第126話 うそぉ、姉さまが?
師父様に刃を向けた罪は、最終日までの屋敷清掃と、毎日の肩叩きを条件に許された。もちろん、と言っていいのかどうか、街での任務続行も正式に認められた。
肩を叩いている間、師父様はずいぶんと楽しそうにしていた。
「ぬふふ、殺そうとした相手に尽くす気分はどうよ」
「は、光栄です」
「固いのう、結局変わらんではないか貴様は」
両手の拳を上下させながら、考えを巡らせた。里に帰ってきたあの日から――あるいは、雫と初めて会ったあのときから、自分はどう変わったのだろうか、と。
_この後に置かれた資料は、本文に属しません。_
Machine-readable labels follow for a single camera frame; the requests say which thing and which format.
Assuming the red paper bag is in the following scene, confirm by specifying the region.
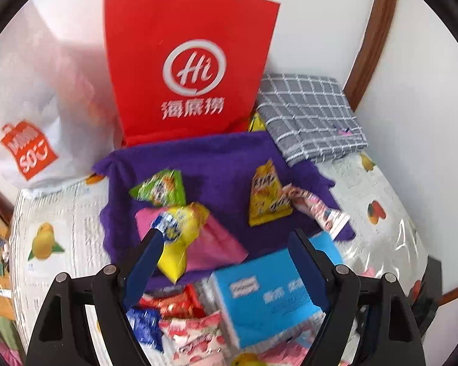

別人になったようで、同時に、一貫しているような気もする。雫を守り、雫に救われ、愛して、愛されて、未知の感情にたくさん触れた。
嬉しいこと、楽しいこと、満たされること。
それらは、以前のジンであった自分には当然のように欠落していたものではあるが。
「手が止まっておるぞ」
「ぁ……申し訳ありません」
肩叩きを再開しつつ、聞いた。
「……某は変わっていないのでしょうか」
「たわけ」
声の調子で、背後からでも師父様が笑ったのがわかった。
「むさくるしい男のままであったのなら、このような生易しい罰など与えておらんわ。貴様などとうに打ち首よ」
「……感謝いたします」
ぽこぽこ、ぽこぽこ、と間抜けな音を鳴らしながら、しばらく肩を叩き続けた。
やはり師父様は、終始楽しそうにしていた。
その広い背中に抱きついてみたらどんな反応をされるのだろう、と一瞬だけ考えて、あまりにも不敬なので結局実行はしなかった。
仕事を終えて、頭を悩ませながら廊下を歩いていると、ばったり春と出くわした。例によって、棗と綾も一緒だった。
「お疲れ、姉さま」
「こんにちは~」
「今日もぷりちーですねー」
綾が抱きついてきて、胸の下に頬をこすりつけられた。棗は、指を咥えてその様子を見つめていた。
抱きつかれたまま、春に視線を向けた。
「三日後には帰路につく。準備は終わっているか?」
「もち、下見も行ってきたしね。リスクは最小限にして、我が家に帰れるよ」
「そうか。面倒事ばかり任せてしまって、すまないな」
「いいよいいよそれが春の仕事だし。姉さまと雫さんの時間を守らなきゃ」
後頭部に両手を当てて、にへへと春は笑った。
胸元の綾が、顔を上げた。
「リン姉さんが行っちゃうなんて、寂しぃ」
便乗するように、棗が言った。
「ねー、ずっといればいいのにー」
リンは言った。
「それはできぬ。雫には帰る場所があるのでな」
「ちぇー」「ぶすぅ」
二人は口をとがらせて、露骨に不満そうな顔をしていた。いつの間に、ここまで懐かれたことやら。
雫との約束があるので、綾には離れてもらい、その場を後にすることにした。
廊下を進んで、途中で振り返った。
「もし暇があるのなら、是非遊びに来るといい。歓迎しよう」
それだけ伝えて、正面に向き直った。
背後で、棗と綾が騒ぎ出すのがわかった。
「わー、ご招待されちゃった、行く? 行く? いつにする? 有給ある?」
「たっぷりー、二週間あるよー」
パチンッとハイタッチするような音が聞こえた。
「うそぉ、姉さまが」
とつぶやいたのは、おそらく春だった。
部屋に戻って襖を開けると、いきなり雫が抱きついてきた。
「やっときたー!」
「し、雫ぅ」
背中に回った腕と、Tシャツ一枚の胸から雫の体温が伝わってきた。柔らかくて、触れられている箇所がくすぐったかった。
「今日はふたりっきりぃ、ぜーったいに逃さないからねっ」
「はい、こちらこそ逃がしませんよ」
したかったので、とりあえずキスをした。